Colchester General: The key questions
Inspectors have found evidence of cancer records at an Essex hospital being tampered with, potentially putting patients at risk.
A detailed report listing what was happening has been produced by the Care Quality Commission after inspectors went in at the end of August and start of September.
The case has now been passed on to the police to investigate and the trust - Colchester General - faces being put into special measures and further investigations by the authorities in the NHS.
In the weeks and months that come there are many questions that need to be answered.
How many people died or were harmed?
Inspectors looked at just over 60 cases and found the care of 22 may have been compromised.
All but two of these case were chosen at random. That suggests this practice could have been pretty widespread.
NHS England has set up a specialist team to look at the care given to patients since 2010.
The hospital sees about 6,000 cancer patients a year, although the tampering with records seems so far to be centred around the specialities that deal with cancers such as kidney, bladder, prostate and colon.
Why did bosses at the trust not put a stop to it last year?
Senior management of the trust was alerted to what was happening early last year.
An internal review was carried out by two members of the trust's executive team, but it did not result in the practice being stopped.
The trust now concedes the investigation was not carried out properly- and has apologised for that.
Colchester has yet to release details of that investigation or even said much about how it was carried out.

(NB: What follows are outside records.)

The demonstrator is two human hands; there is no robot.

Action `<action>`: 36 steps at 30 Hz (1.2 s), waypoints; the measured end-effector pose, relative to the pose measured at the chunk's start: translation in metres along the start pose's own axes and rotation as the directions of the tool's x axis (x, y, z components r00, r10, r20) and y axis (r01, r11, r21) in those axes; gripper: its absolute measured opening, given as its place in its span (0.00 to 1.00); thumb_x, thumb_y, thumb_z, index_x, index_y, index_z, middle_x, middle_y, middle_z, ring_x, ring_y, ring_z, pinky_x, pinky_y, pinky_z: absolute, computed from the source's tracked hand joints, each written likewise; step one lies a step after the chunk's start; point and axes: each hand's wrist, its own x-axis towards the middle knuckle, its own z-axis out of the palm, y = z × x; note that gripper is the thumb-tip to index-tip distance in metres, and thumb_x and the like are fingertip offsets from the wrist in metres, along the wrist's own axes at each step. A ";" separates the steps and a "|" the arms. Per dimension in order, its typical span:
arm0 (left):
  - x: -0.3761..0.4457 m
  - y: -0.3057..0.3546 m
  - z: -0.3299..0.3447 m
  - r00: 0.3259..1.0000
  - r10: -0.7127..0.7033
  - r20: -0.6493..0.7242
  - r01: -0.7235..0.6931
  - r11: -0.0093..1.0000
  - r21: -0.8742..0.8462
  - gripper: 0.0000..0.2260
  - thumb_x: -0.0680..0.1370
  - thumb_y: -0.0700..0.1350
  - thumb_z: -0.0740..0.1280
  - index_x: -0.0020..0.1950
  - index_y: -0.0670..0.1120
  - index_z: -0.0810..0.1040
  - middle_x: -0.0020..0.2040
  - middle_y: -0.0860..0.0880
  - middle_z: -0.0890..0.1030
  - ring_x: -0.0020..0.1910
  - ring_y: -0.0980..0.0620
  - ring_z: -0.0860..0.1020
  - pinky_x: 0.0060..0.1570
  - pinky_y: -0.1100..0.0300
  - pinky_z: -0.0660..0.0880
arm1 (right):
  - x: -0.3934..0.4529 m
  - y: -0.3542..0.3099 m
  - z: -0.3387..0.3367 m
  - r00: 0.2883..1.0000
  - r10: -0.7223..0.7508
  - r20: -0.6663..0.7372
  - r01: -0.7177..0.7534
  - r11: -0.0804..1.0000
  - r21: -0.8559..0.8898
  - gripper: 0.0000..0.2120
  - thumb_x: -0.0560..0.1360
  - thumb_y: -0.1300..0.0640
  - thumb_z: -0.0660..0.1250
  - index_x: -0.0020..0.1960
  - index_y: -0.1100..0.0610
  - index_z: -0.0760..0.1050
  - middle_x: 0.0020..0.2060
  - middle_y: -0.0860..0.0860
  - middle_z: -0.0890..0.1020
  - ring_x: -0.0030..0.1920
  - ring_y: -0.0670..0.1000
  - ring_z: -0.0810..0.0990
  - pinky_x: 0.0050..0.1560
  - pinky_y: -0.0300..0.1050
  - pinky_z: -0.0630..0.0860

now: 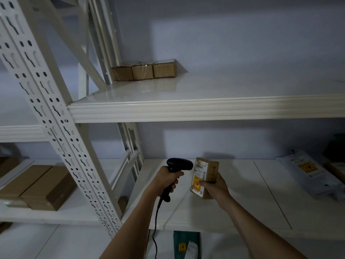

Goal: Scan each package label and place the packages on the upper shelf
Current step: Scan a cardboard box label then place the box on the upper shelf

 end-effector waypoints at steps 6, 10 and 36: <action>-0.002 0.001 -0.003 1.000 0.001 0.007 -0.001 1.000 0.003 0.09 0.75 0.45 0.70 0.41 0.42 0.75 0.29 0.47 0.73 0.25 0.51 0.69 0.29 0.60 0.68 | 0.002 0.002 0.002 1.000 -0.014 0.007 0.014 1.000 -0.001 0.27 0.67 0.59 0.80 0.63 0.49 0.74 0.54 0.45 0.82 0.54 0.50 0.82 0.52 0.45 0.78; 0.000 0.001 -0.003 1.000 -0.001 0.004 0.001 1.000 -0.006 0.09 0.75 0.46 0.70 0.41 0.41 0.76 0.28 0.47 0.73 0.25 0.51 0.69 0.28 0.60 0.68 | 0.002 -0.001 0.004 1.000 -0.005 0.007 0.005 1.000 0.014 0.27 0.66 0.59 0.80 0.61 0.47 0.74 0.53 0.45 0.82 0.52 0.49 0.81 0.51 0.45 0.78; 0.053 -0.128 0.016 0.884 -0.286 -0.370 0.301 0.953 -0.018 0.13 0.76 0.44 0.73 0.55 0.38 0.82 0.51 0.38 0.83 0.51 0.40 0.81 0.52 0.52 0.79 | -0.007 0.008 -0.008 0.905 0.371 0.209 -0.412 0.887 0.209 0.14 0.79 0.54 0.68 0.64 0.54 0.78 0.50 0.55 0.87 0.52 0.58 0.86 0.49 0.56 0.83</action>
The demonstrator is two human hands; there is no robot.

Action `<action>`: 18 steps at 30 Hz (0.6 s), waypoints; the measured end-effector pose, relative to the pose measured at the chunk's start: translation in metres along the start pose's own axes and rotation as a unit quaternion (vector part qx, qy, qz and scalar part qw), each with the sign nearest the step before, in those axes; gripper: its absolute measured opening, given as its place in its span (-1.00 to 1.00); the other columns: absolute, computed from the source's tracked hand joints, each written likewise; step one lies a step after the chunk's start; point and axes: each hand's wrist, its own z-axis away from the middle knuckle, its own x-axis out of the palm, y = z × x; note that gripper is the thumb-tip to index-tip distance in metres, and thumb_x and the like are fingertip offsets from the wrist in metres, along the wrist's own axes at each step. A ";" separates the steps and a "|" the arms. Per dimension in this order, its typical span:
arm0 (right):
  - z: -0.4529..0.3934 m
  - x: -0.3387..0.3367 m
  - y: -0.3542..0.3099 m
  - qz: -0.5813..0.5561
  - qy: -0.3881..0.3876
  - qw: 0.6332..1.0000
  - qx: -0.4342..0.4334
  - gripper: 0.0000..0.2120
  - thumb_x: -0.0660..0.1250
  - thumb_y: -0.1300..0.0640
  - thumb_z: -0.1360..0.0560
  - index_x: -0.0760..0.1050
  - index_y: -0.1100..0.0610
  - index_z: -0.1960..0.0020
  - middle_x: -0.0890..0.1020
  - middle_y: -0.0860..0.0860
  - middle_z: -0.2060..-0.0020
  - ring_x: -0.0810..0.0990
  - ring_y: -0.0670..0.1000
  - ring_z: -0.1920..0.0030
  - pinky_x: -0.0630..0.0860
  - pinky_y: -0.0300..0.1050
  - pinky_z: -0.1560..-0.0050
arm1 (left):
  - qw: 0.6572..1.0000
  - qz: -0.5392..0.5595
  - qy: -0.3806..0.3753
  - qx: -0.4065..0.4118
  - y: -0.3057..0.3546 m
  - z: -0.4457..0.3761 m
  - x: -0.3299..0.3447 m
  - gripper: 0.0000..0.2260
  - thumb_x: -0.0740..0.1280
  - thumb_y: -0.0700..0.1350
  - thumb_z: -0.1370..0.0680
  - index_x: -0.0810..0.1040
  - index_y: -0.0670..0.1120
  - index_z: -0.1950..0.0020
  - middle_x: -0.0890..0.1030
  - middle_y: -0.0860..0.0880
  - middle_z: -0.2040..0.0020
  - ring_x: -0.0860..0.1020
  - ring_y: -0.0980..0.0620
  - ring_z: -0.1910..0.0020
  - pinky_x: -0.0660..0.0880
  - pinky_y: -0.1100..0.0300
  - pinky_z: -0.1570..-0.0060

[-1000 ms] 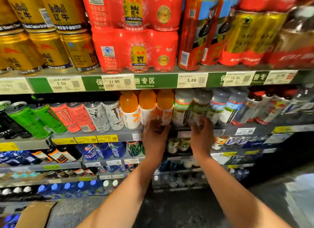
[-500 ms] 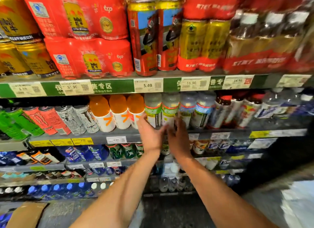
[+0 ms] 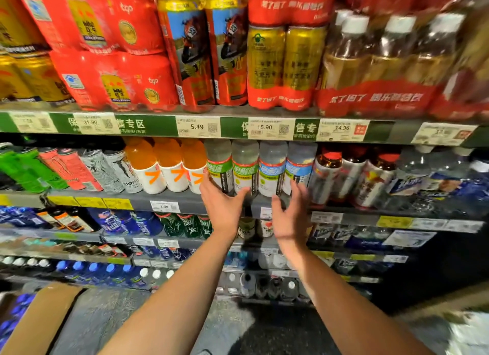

But senior bosses - including the current chief executive Dr Gordon Coutts who has been in post since September 2010 - will have to explain themselves soon.
The trust said a review of what went wrong with this investigation will be carried out.
Why was the trust not put into special measures earlier?
Colchester was one of 14 hospital trusts inspected as part of the Keogh Review into centres with high mortality rates.
Eleven were subsequently put into special measures, but Colchester was one of three that escaped the sanction.
A whistleblower alerted the Keogh team towards the end of the programme abut the tampering with records and this was passed on to the CQC for follow up.
Those involved in the Keogh process say there was not sufficient concerns about the leadership of the trust to warrant it being placed in special measures.
But the fact such a shocking practice was not dealt with by the Keogh inspection process - which has, after all, formed the basis of the new CQC hospital inspection regime that got under way in September - is a cause for concern.
Were there other missed opportunities to intervene?
One of the elements of the Stafford Hospital scandal was that there was evidence out there about the poor care that patients were receiving.
Patient surveys and complaints all pointed to the fact that something was not right.
The problem was that the people with the power to act either ignored the warning signs or missed them.
Did the same happen here?
It is too early to tell. But what we do know is that the trust had a much higher than expected number of complaints being made against it, according to the CQC.
Unions including Unison and the Royal College of Nursing also say they were trying to raise the alarm, but managers dismissed their concerns.
Was this practice going on anywhere else?
Prof Sir Mike Richards, the chief inspector of hospitals, says he has never before heard of anything like this happening anywhere else.
But what this case proves is that problems of this nature are very difficult to spot.
The CQC inspection team only found evidence of tampering after being told exactly where to look.
That raises the prospect that it could be going on undetected elsewhere.
However, as the new hospital inspection regime is rolled out - by the end of 2015 all hospital trusts will have been visited - inspectors are bound to be keeping an eye out for this sort of practice.